Distributed Transactions
Distributed deadlock
Paul Krzyzanowski
November 2, 2022
Goal: Determine if a transaction will wait for resources in such a manner as to create an indefinite wait, called deadlock. Find ways to ensure that this will not happen.
To ensure consistency, a transaction get locks for resources (e.g., objects, database rows, files) it needs to access. This ensures that other transactions will not modify the data it needs during its execution or read intermediate results. A deadlock occurs when there is a circular dependency on processes holding and requesting locks on resources.
Note that we will use processes and transactions interchangeably. A transaction is simply a process that can be aborted. That is, it can revert any modifications that it made before exiting.
The four conditions that must hold are:
- mutual exclusion: A resource can be held by at most one process.
- hold and wait: Processes that already hold resources can wait for another resource.
- non-preemption: A resource, once granted, cannot be taken away.
- circular wait: Two or more processes are waiting for resources held by one of the other processes.
Three approaches can be used for managing deadlock in distributed systems.
- Detection
- A centralized deadlock detection approach uses a central coordinator to manage a resource graph of processes and the resources they are using. Each time a process gets a lock or releases a lock on a resource, it sends a message to this coordinator (waiting-for or releasing). The coordinator builds a graph of all the processes and the resources they are holding or waiting for. This is called a wait-for graph. If a cycle is detected, in the graph then the coordinator knows a deadlock exists. In some cases, if release and waiting-for messages are received out of order, they can lead the coordinator to believe that there is a deadlock cycle when none really exists. In reality, the release message should have been processed first and would cause the deadlock to not happen. This condition is known as phantom deadlock.

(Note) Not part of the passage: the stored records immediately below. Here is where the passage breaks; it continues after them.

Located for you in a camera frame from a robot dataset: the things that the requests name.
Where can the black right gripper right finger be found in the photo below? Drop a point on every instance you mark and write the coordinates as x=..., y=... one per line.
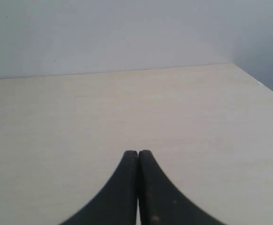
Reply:
x=161, y=202

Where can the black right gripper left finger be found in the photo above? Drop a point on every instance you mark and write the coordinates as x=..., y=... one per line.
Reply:
x=116, y=202

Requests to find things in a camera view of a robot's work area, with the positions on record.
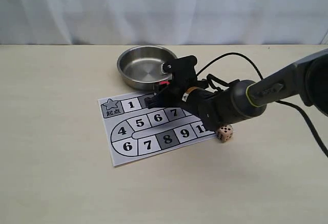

- The Chandy-Misra-Haas distributed deadlock detection algorithm has a process send a probe message to a process that is holding a resource prior to waiting for the resource. The receiving process forwards the probe to every process that contains resources it is waiting for. This is called edge chasing. If the original process receives its own probe message then it knows that a dependency cycle, and hence deadlock, will exist if it waits for the resource it wants.
- Prevention
- Deadlock prevention requires the system to ensure that at least one of the conditions that is necessary for deadlock cannot occur. This can be implemented by making decisions based on the timestamps of each transaction competing for resources.
- The wait-die algorithm states that if a younger process is using the resource, then the older process (that wants the resource) waits. If an older process is holding a resource, then the younger process that wants the resource kills itself (that’s ok; transactions are designed to be restartable). This forces the resource utilization graph to be directed from older to younger processes, making cycles impossible.
- The wound-wait algorithm ensures that the graph flows from young to old and cycles are again impossible. an old process will preempt (kill) the younger process that holds a resource. If a younger process wants a resource that an older one is using, then it waits until the old process is done. Avoidance
- This requires knowing which locks will be needed by transactions and then managing resource allocation or transaction scheduling to ensure that deadlock will not happen. This requires a priori knowledge of which resources each transaction will need and when each transaction is scheduled to execute. As such, it is usually not a practical approach in distributed environments (it can be used in operating systems; the banker’s algorithm tries to find an execution sequence that will avoid deadlock … but we will not cover it here).
). One way in which this can be implemented is that a transaction will try to get all the locks it needs before it starts to execute. If it cannot get every one of those locks, it will abort rather than wait.